China’s utilities, airlines most at risk from interbank rate rises
Highly debt leveraged Chinese companies in the utilities and airlines industries are among the most exposed to the risk of higher borrowing costs if the recent rise in interbank rates becomes a sustained trend, according to analysts.
However, any impact will depend on how long the latest round of increases in short term borrowing costs will persist, and there will be a time lag for higher short term loan costs and bond yields to be reflected in corporations’ real finance costs, they said.
“Utilities companies have generally locked in relatively attractive long term interest rates so the recent moderate increase in short term borrowing rates has no significant impact on their borrowing costs,” UBS head of Asian utilities research Simon Powell told the Post.
“The question is whether the ‘lower for longer’ assumption about interest rates is finally coming to an end ... so far the more immediate impact from rising bond yield is on sentiment toward high-yielding utilities stocks.”
He attributed the recent share price weakness of utilities stocks to the rate rise concerns, as the attractiveness of utilities’ high dividend yields are expected to be eroded by higher interest rates.
Power producers have some of the highest debt leverage burdens among mainland Chinese firms.

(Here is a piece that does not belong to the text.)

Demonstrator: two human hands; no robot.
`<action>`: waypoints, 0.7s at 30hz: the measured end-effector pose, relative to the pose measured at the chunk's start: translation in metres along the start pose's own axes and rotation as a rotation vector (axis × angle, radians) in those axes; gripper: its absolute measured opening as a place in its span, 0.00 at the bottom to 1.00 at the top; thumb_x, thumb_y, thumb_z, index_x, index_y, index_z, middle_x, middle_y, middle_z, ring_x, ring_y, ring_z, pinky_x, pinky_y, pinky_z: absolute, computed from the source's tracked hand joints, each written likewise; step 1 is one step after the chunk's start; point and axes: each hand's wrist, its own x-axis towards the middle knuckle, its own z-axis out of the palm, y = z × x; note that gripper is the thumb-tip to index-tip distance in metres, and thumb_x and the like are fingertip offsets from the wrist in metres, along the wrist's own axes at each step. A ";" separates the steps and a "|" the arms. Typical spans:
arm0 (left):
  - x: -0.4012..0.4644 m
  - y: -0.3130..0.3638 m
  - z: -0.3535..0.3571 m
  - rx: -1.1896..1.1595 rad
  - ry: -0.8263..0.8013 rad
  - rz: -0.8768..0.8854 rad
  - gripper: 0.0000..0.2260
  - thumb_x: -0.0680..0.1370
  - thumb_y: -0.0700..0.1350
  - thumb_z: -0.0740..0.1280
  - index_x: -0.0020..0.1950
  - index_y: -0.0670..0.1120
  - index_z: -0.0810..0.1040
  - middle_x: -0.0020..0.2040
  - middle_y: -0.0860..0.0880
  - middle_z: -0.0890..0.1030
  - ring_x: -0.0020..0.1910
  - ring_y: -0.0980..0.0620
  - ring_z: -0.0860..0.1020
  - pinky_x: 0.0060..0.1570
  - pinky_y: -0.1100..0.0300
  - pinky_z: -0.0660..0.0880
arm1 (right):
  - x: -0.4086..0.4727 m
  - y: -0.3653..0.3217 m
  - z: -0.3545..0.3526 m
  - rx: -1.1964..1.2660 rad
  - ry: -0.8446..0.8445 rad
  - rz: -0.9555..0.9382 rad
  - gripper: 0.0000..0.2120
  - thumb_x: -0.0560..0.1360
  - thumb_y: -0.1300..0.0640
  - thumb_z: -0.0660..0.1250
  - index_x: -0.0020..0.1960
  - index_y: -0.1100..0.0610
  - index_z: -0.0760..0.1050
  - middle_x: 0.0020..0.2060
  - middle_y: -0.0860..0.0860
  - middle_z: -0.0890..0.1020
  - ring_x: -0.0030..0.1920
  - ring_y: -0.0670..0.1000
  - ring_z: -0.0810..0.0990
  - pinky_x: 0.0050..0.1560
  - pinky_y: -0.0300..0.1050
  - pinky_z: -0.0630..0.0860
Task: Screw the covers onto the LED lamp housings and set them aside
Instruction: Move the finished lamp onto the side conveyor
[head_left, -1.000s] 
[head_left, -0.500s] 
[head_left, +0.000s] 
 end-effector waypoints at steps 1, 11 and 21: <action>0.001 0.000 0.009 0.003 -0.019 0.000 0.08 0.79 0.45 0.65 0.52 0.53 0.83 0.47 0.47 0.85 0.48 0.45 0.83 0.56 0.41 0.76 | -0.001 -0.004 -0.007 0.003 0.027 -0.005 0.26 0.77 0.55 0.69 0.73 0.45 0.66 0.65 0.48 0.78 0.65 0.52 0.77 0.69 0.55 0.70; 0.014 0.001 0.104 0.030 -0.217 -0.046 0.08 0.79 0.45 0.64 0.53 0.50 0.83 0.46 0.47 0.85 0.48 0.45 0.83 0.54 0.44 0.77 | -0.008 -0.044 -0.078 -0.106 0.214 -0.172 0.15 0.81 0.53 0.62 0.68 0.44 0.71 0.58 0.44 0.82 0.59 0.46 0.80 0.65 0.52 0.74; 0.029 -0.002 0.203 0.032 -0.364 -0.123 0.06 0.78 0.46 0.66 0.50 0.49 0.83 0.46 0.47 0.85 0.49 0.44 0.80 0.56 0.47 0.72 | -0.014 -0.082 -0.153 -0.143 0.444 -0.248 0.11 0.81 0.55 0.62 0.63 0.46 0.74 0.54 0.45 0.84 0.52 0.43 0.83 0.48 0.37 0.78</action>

Huaneng Power International, the listed unit of the nation’s largest power producer China Huaneng Group, had a net debt-to-equity ratio of 140 per cent at the end of September, while that of fellow coal fired-focused generator Huadian Power International was 183 per cent at the end of June.
According to estimates by a BNP Paribas research report, a 25 basis point rise in its average interest expense would reduce Huaneng’s earnings by 1.4 per cent next year, and that of Huadian by 4.8 per cent.

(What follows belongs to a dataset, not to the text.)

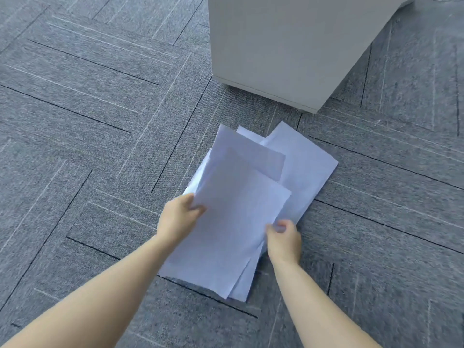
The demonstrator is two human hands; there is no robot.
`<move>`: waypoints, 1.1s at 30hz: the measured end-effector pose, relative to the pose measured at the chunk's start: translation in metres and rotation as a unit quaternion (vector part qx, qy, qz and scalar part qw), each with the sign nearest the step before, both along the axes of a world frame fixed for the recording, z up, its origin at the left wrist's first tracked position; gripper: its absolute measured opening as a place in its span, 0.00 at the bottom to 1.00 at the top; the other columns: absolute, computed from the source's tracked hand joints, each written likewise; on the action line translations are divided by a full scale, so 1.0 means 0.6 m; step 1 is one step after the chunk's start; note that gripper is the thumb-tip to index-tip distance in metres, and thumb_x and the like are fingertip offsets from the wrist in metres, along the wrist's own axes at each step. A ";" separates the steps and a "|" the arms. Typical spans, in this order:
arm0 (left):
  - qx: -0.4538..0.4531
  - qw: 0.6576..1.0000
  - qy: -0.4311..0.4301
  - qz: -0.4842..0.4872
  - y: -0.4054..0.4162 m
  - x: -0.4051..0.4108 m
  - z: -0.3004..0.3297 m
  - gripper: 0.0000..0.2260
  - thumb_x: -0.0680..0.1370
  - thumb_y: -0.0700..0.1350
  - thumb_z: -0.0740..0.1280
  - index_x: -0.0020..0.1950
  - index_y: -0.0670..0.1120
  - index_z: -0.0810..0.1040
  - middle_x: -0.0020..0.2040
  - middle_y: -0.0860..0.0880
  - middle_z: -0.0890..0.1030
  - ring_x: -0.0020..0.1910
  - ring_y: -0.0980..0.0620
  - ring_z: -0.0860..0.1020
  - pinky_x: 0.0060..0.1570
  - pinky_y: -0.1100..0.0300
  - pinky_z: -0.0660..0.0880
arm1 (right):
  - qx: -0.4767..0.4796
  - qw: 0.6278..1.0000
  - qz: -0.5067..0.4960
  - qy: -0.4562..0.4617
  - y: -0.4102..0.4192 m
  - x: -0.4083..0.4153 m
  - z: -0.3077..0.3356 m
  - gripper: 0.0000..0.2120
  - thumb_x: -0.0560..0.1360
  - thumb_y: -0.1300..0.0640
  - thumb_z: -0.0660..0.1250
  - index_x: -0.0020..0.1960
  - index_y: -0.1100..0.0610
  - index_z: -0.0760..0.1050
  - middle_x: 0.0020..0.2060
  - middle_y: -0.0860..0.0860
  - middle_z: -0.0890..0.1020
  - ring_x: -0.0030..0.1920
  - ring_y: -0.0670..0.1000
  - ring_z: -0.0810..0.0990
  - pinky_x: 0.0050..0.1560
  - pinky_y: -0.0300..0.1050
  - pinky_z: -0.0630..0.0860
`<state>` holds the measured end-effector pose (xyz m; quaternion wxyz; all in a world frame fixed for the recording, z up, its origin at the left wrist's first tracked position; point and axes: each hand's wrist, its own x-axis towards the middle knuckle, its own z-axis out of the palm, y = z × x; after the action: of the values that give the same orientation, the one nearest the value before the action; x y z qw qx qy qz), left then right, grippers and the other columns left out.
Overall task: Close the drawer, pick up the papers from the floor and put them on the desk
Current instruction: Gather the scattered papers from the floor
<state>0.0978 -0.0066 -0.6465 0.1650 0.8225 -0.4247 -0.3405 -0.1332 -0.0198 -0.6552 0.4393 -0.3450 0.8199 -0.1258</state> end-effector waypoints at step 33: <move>-0.025 0.933 0.337 0.122 -0.017 0.057 0.464 0.16 0.61 0.38 0.76 0.48 0.43 0.82 0.39 0.47 0.87 0.35 0.49 0.84 0.36 0.56 0.83 | 0.048 0.937 -0.055 -0.340 -0.060 0.042 0.399 0.25 0.62 0.57 0.81 0.56 0.64 0.79 0.50 0.59 0.86 0.47 0.59 0.86 0.53 0.56 0.81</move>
<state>0.1317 -0.0167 -0.3683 0.3592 0.7003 -0.2488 -0.5645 -0.1080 -0.0557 -0.4159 0.7005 -0.2138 0.6443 -0.2201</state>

The 10-year Shanghai interbank rate had risen 10 basis points to 3.15 per cent on Wednesday from 3.05 per cent on November 15.
State-backed utilities firms issue debt and bond instruments with a wide range of durations that carry significantly different finance costs.

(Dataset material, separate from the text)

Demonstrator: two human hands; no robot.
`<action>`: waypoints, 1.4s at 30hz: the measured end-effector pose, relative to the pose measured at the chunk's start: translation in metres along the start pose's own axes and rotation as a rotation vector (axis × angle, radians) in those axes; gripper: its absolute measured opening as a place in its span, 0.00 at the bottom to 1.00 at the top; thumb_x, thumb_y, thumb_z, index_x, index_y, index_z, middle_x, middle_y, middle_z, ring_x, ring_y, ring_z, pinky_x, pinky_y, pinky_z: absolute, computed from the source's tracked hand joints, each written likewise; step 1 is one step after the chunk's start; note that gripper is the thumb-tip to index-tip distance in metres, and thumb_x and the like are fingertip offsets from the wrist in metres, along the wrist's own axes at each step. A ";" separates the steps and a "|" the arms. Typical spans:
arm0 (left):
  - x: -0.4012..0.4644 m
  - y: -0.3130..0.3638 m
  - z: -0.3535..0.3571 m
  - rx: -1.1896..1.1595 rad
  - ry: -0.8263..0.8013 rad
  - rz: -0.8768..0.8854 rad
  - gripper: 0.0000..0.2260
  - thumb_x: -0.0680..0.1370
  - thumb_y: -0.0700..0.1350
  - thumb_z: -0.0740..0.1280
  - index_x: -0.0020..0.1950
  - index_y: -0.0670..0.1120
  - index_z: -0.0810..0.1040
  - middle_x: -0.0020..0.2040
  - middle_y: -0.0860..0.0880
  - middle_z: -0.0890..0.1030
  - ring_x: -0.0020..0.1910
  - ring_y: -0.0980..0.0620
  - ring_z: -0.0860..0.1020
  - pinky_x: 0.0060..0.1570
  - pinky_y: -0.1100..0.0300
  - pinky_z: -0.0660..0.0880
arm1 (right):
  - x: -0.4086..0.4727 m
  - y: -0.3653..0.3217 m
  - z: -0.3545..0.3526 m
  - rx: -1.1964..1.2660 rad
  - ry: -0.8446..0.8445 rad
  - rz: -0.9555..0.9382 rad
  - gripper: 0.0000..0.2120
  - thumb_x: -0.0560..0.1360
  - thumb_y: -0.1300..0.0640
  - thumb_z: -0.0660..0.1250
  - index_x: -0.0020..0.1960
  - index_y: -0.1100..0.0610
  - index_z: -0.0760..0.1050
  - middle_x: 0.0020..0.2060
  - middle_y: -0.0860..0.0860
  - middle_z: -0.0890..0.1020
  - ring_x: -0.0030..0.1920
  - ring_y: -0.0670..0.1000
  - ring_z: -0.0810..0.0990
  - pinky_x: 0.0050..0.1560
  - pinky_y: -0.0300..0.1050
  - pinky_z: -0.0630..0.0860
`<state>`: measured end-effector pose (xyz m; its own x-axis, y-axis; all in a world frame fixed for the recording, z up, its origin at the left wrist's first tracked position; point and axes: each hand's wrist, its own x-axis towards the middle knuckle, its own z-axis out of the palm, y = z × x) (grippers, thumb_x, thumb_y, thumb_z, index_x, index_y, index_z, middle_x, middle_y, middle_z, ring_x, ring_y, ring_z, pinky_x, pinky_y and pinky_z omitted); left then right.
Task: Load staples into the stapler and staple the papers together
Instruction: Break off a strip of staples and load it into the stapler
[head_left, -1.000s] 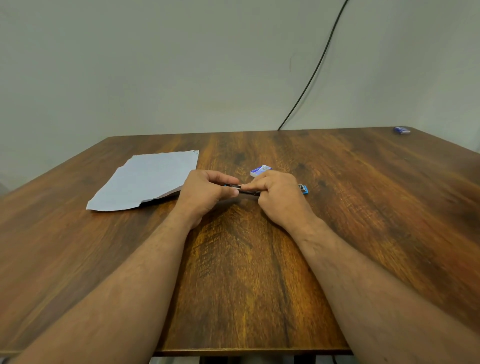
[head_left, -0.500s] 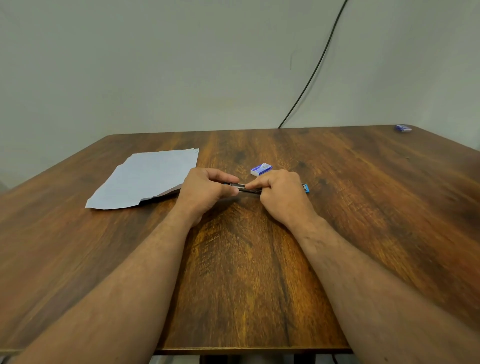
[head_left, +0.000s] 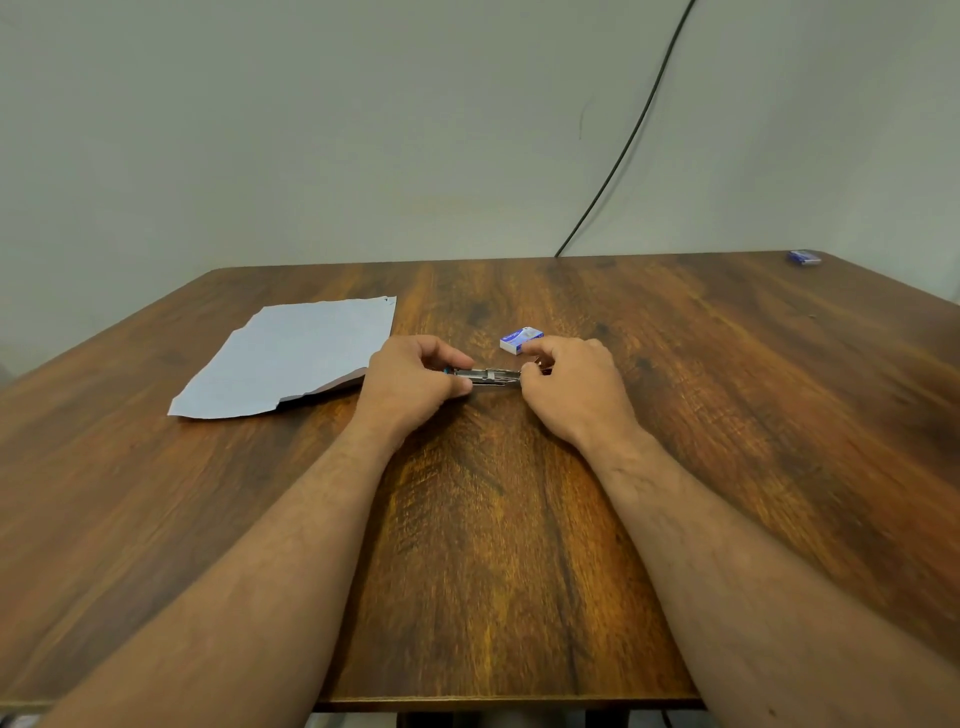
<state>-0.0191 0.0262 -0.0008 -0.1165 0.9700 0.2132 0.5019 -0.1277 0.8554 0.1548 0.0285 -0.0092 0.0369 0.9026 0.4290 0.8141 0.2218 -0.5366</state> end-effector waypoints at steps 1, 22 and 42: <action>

For example, the interest cost to Huaneng on its 270-day “unsecured super short-term bonds” issued between March and May this year range from 2.48 per cent to 2.73 per cent, while a 10-year bond issued in 2007 bore an interest rate of 5.9 per cent.
Analysts said it will be some time before utilities firms feel the heat of higher borrowing costs.
“Utilities companies rely mostly on long term loans and bonds to finance their projects, so short term interbank rate volatilities generally do not have much impact on their financing costs, and even if interest rates are hiked, the impact is delayed as existing loans get refinanced,” said a head of regional utilities research at a European bank, who declined to be named due to company policy.
“What’s more, it is too early to say whether the recent interbank rates volatility will last this time … in mid 2013 the steep short term borrowing rates came down fairly quickly.”
Airlines are another group of companies more vulnerable to interest rate increases.
China Eastern Airlines’ net debt-to-shareholders equity ratio stood at 106 per cent at the end of June.
Some 46.7 per cent of its total interest-bearing liabilities are repayable within a year, and most of its long-term interest-bearing liabilities repayable in over one year carry floating interest rates, according to its interim report.
US dollar-denominated liabilities accounted for 41.4 per cent of its total interest-bearing liabilities, compared to 53.3 per cent for yuan-demoninated ones.